4. Concluding Remarks

The reported data described in the present review show that there is scientific evidence supporting the beneficial effects of microalgae and the different types of macroalgae (green, red and brown) on liver steatosis in rodent models (Figure 1). The vast majority of the reported studies analysed the preventive effects, since algae were administered to animals together with the diet that induced liver steatosis. The positive effect has been demonstrated using a wide range of doses in the diet, 7.5 to 300 mg/kg body weight/day or 1 to 10% and experimental periods ranging from 3 to 16 weeks. Different ways of algae administration have been used in the published studies, included in the diet, included in the drinking water or administered by oral gavage, and all of them have been adequate to show the beneficial effects of algae.

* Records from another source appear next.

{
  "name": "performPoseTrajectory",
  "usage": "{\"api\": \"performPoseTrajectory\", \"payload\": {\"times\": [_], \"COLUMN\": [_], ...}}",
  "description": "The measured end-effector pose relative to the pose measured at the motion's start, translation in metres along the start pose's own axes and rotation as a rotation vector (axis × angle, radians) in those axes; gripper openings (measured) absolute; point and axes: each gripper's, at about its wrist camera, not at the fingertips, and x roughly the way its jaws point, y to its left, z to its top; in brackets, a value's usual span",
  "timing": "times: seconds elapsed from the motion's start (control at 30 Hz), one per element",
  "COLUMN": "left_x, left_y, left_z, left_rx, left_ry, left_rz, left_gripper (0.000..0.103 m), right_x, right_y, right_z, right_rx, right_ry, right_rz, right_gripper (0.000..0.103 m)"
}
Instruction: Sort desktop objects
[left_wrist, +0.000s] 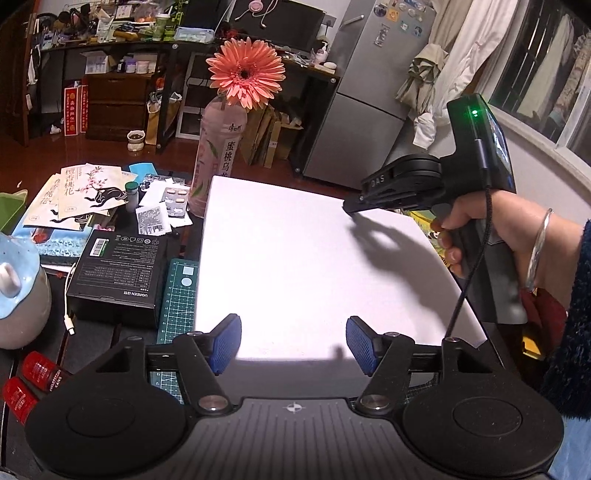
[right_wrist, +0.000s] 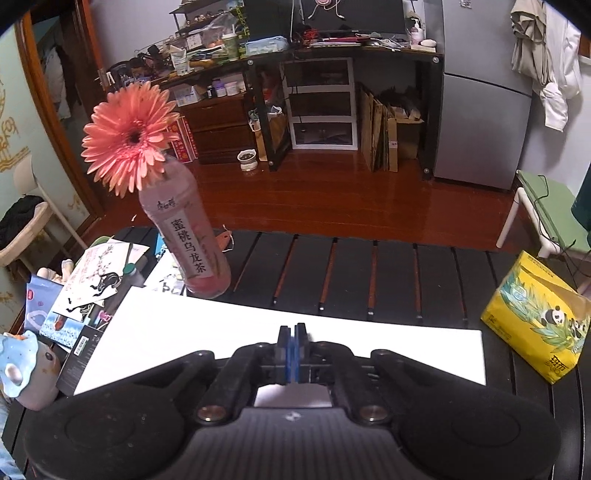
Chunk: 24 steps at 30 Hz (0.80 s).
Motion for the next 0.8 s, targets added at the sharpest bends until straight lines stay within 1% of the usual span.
{"api": "performPoseTrajectory", "payload": {"times": [0.17,0.3,0.53,0.63,0.8], "left_x": [0.001,0.001,0.001,0.001,0.002], "left_y": [-0.006,-0.006,-0.006,-0.006,-0.007], "left_z": [-0.001,-0.002,-0.002,-0.002,-0.003], "left_rx": [0.041,0.046,0.047,0.049,0.056], "left_ry": [0.002,0.001,0.002,0.002,0.002], "left_rz": [0.019,0.018,0.017,0.017,0.021], "left_gripper": [0.063,0.064,0.064,0.066,0.066], "right_x": [-0.006,-0.011,-0.024,-0.026,-0.021], "right_y": [-0.013,-0.026,-0.059,-0.070,-0.067], "right_z": [-0.002,-0.004,-0.006,-0.008,-0.004], "right_rx": [0.006,0.018,0.055,0.102,0.078], "right_ry": [0.010,0.016,0.023,0.012,0.018], "right_rz": [-0.007,-0.020,-0.111,-0.095,-0.136], "right_gripper": [0.000,0.000,0.000,0.000,0.000]}}
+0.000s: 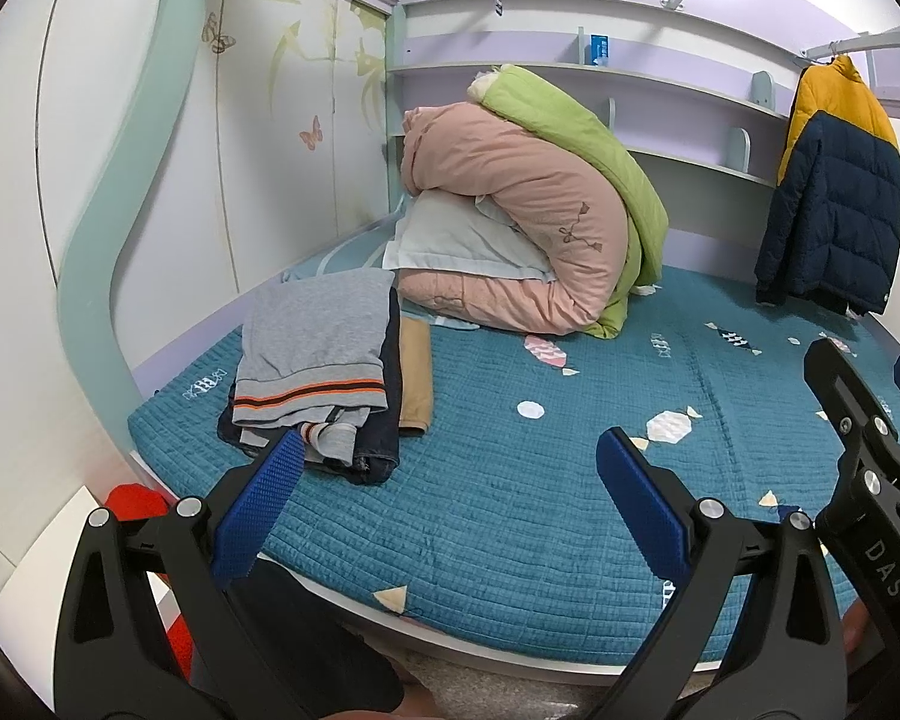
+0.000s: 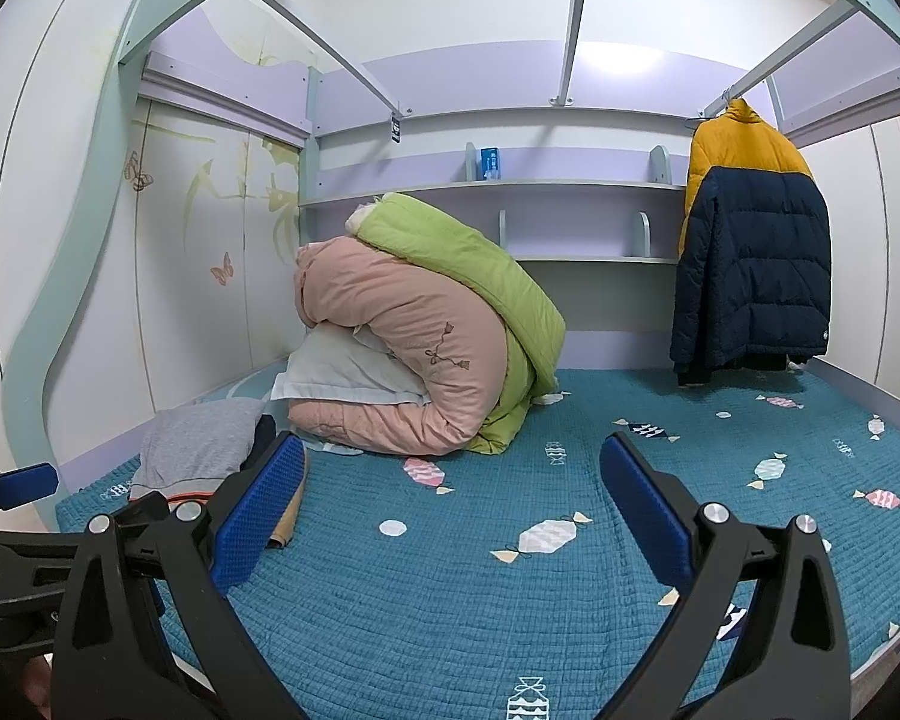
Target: Fold large clothes
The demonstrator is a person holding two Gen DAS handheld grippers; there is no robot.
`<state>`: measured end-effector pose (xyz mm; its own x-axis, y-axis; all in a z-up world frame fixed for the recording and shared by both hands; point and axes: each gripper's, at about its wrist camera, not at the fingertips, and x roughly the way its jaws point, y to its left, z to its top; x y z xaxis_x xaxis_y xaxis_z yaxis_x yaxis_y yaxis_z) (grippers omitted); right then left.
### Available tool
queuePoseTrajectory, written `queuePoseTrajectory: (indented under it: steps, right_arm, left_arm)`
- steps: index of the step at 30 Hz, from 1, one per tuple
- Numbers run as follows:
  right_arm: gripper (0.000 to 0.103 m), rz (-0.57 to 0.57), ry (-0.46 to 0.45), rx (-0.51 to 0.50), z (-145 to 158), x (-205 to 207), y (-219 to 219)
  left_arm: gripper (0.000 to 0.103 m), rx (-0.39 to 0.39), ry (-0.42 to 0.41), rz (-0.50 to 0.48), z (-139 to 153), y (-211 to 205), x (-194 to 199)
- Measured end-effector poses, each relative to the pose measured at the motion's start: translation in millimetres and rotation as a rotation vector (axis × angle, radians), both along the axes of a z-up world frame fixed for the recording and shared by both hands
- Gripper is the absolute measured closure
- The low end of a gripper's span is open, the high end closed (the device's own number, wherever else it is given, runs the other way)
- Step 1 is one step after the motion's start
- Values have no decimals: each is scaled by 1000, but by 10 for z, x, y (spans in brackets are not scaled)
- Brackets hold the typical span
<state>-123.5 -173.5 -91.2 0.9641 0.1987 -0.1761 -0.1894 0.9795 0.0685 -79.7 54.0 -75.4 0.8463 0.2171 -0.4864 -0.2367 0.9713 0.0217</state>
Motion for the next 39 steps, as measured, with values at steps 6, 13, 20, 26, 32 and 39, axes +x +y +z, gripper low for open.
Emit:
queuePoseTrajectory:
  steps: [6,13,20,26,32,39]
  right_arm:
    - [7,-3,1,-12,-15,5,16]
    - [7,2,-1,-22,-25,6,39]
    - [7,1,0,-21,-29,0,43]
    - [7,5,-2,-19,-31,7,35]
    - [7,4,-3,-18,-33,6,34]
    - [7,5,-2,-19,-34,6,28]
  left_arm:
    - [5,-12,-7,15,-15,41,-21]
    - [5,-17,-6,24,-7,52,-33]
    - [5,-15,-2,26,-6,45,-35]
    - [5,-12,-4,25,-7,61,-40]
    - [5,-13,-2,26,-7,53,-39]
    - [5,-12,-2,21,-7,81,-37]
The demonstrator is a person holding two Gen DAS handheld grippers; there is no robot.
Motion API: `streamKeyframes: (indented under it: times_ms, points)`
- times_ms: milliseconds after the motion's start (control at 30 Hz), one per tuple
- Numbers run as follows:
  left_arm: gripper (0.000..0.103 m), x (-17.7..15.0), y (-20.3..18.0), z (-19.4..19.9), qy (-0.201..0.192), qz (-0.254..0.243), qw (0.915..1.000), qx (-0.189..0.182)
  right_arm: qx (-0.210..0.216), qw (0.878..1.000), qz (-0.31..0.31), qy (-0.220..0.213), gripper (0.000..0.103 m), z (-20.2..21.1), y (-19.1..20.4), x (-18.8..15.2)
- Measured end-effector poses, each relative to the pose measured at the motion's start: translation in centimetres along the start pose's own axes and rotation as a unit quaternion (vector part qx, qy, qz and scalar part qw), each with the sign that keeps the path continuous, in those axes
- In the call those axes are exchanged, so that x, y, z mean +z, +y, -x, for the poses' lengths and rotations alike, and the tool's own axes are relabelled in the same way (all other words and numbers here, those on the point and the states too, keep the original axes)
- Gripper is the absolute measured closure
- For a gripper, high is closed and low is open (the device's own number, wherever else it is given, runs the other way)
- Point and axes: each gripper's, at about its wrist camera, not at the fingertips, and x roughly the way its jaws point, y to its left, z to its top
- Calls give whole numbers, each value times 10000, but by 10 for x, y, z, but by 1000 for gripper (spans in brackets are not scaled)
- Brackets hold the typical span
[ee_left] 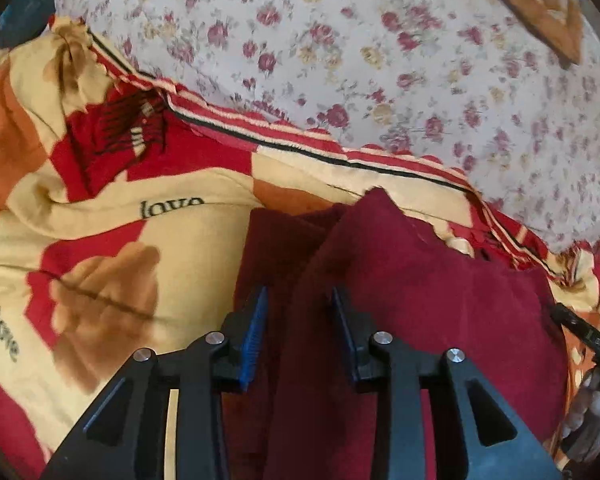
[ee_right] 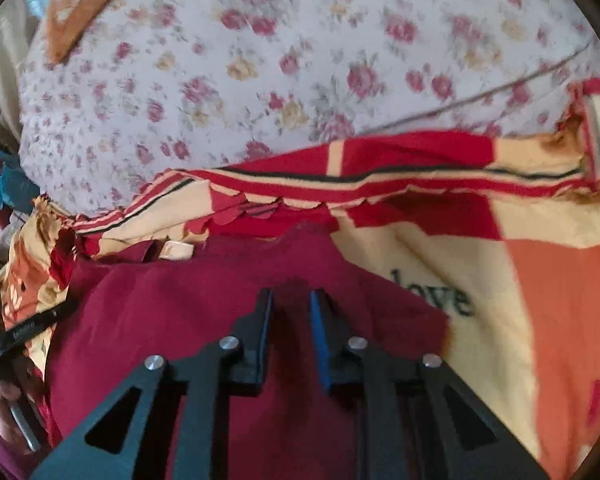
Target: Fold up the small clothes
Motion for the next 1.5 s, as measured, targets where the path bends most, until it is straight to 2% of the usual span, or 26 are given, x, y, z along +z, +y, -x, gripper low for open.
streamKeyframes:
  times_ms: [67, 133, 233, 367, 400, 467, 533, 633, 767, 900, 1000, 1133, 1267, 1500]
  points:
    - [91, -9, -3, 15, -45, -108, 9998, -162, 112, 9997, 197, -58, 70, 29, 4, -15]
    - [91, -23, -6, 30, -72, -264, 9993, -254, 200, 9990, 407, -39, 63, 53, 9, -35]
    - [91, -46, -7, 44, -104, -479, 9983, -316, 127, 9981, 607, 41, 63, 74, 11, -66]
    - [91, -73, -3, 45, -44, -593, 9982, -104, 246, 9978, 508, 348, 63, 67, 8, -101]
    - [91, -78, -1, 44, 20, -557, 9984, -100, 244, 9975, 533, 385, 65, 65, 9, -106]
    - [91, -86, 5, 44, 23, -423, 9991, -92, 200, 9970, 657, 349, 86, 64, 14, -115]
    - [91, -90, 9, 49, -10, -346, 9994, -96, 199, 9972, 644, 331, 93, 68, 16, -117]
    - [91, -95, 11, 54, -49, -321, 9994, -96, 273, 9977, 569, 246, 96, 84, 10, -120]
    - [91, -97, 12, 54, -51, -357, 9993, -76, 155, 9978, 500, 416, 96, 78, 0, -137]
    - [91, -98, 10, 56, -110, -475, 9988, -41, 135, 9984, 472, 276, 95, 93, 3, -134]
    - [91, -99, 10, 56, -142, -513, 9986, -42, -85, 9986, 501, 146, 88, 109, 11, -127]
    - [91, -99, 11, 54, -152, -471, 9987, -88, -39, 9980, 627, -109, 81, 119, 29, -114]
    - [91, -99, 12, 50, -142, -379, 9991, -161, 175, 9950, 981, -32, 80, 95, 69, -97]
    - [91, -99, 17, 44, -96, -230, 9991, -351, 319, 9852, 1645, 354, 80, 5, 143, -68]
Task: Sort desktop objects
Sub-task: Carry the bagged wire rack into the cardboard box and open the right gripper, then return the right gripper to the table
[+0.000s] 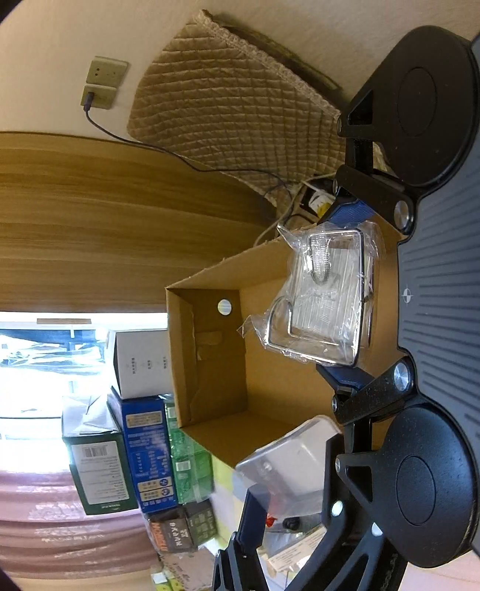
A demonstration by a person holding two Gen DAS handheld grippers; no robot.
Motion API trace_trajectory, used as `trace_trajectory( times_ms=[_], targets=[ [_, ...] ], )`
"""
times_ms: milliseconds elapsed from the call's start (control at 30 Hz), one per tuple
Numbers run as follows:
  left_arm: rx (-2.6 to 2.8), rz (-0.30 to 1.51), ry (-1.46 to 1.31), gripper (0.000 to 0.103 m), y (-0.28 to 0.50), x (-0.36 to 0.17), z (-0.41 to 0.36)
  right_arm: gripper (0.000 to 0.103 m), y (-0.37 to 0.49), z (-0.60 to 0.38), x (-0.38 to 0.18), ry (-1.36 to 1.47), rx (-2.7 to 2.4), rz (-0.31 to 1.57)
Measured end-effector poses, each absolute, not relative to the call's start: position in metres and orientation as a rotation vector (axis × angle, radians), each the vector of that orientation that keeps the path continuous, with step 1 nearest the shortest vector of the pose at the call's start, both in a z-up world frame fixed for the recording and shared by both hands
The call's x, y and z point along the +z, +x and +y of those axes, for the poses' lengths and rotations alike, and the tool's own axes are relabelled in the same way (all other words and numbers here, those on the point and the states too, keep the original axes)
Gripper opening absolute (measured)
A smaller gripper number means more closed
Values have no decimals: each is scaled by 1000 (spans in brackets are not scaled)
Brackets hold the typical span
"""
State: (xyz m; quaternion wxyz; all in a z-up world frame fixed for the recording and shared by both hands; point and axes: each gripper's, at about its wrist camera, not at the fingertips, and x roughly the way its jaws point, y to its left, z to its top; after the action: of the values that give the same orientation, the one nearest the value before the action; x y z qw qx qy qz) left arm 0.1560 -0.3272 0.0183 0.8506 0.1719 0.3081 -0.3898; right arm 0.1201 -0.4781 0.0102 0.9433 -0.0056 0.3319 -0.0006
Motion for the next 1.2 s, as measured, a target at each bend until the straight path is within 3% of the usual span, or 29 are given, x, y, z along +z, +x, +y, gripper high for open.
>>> trace_trajectory(
  times_ms=[533,667,1200],
  targets=[
    [-745,613,343,86,159,24,-294,70,129,-469,7,13,48,696],
    [-711,611,299,86,159,28,-276,88,130,-464,11,16,65,676],
    [-547,657,268,90,137,32,-187,89,99,-431,49,36,127,591]
  ],
)
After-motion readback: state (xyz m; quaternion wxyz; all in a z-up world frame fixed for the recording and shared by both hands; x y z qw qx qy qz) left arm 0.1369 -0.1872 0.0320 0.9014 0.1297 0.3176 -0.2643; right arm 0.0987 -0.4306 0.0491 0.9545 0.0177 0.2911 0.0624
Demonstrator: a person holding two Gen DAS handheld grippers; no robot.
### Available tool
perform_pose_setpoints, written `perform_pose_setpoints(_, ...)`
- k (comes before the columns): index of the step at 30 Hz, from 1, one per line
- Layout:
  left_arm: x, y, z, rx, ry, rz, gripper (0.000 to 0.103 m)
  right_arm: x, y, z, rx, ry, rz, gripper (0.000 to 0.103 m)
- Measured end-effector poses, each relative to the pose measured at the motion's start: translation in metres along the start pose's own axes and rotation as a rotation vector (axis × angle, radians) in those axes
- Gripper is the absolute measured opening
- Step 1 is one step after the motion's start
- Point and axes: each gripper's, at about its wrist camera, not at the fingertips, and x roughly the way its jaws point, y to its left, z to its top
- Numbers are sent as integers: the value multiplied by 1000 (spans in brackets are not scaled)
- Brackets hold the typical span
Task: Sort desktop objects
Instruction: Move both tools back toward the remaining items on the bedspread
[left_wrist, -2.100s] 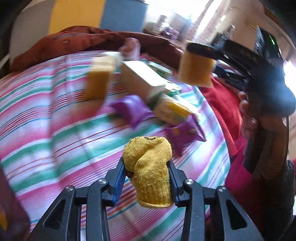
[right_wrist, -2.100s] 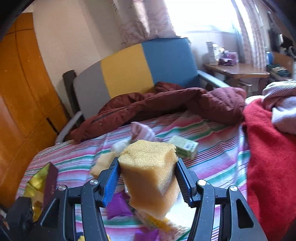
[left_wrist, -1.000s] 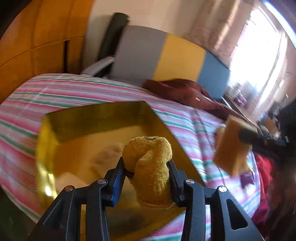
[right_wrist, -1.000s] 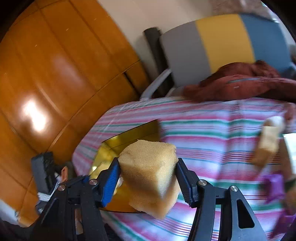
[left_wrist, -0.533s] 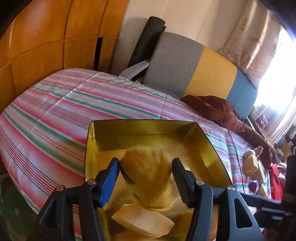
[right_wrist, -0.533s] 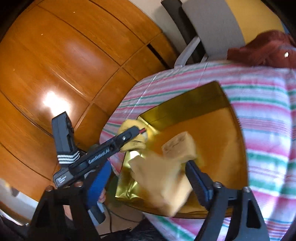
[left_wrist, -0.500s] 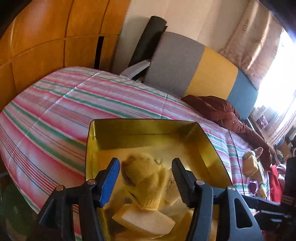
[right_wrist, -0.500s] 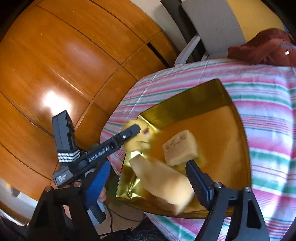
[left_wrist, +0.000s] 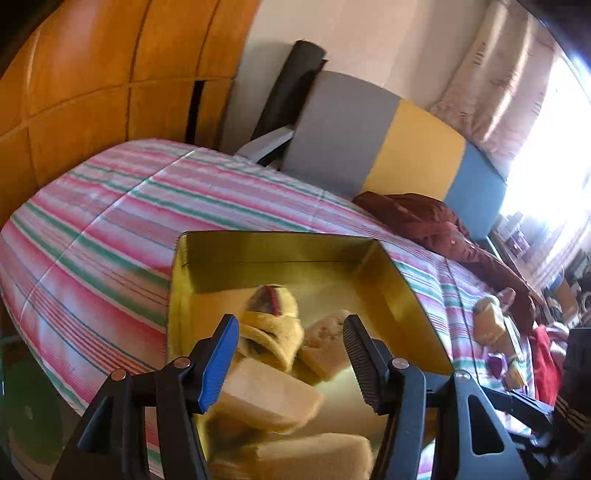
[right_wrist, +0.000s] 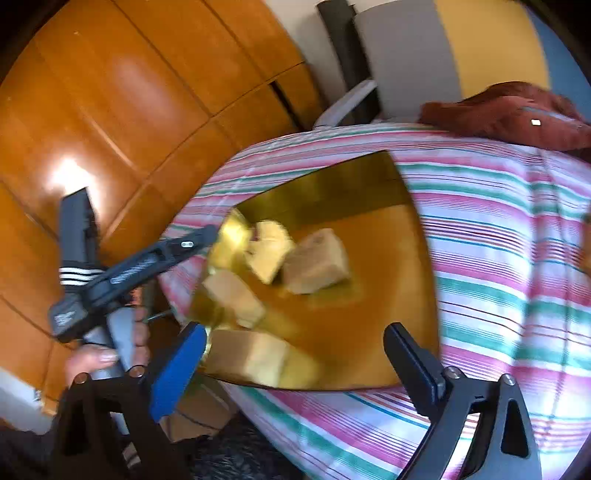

Two important limitations of the scientific knowledge available to date are: (a) very few studies have investigated the mechanisms of action underlying the preventive effects of algae on liver steatosis, (b) for the majority of the algae studied, a single paper has been reported and thus, it is not possible to establish the best conditions so as to recognise their beneficial effects and (c) all the studies have been performed in male rodents, and consequently potential sexual dimorphism has not been addressed. In this scenario, further studies are necessary not only to clarify the mechanisms of action of the anti-steatotic effects of algae, but also to analyse their potential effects on the management of liver steatosis when this alteration is already developed.

Moreover, the beneficial effects of algae observed in rodent need to be standardised to humans, before we can start thinking about these products as the new tools in the fight against fatty liver. To date, only two studies have addressed the effects of seaweeds on liver steatosis, a study where Chlorella vulgaris was administered as a nutraceutical (tablets) and another study based on the daily algae consumption of the studied population. Despite the great differences in terms of experimental design, both of them revealed positive aspects of algae consumption.

Taking into account that the susceptibility to develop NAFLD depends on genetic background, among other factors [35], it is important to address future studies devoted to analysing potential interactions of algae treatments with genetics and epigenetics, in order to established which subjects can get the most benefit, in the framework of personalised nutrition. Another factor with an important role in the development of NAFLD is gut microbiota [36]. Considering that several components of algae are able to modify microbiota composition [37,38,39], an interesting field of future research is to establish the relationship between these modifications and the improvement of NAFLD produced by algae.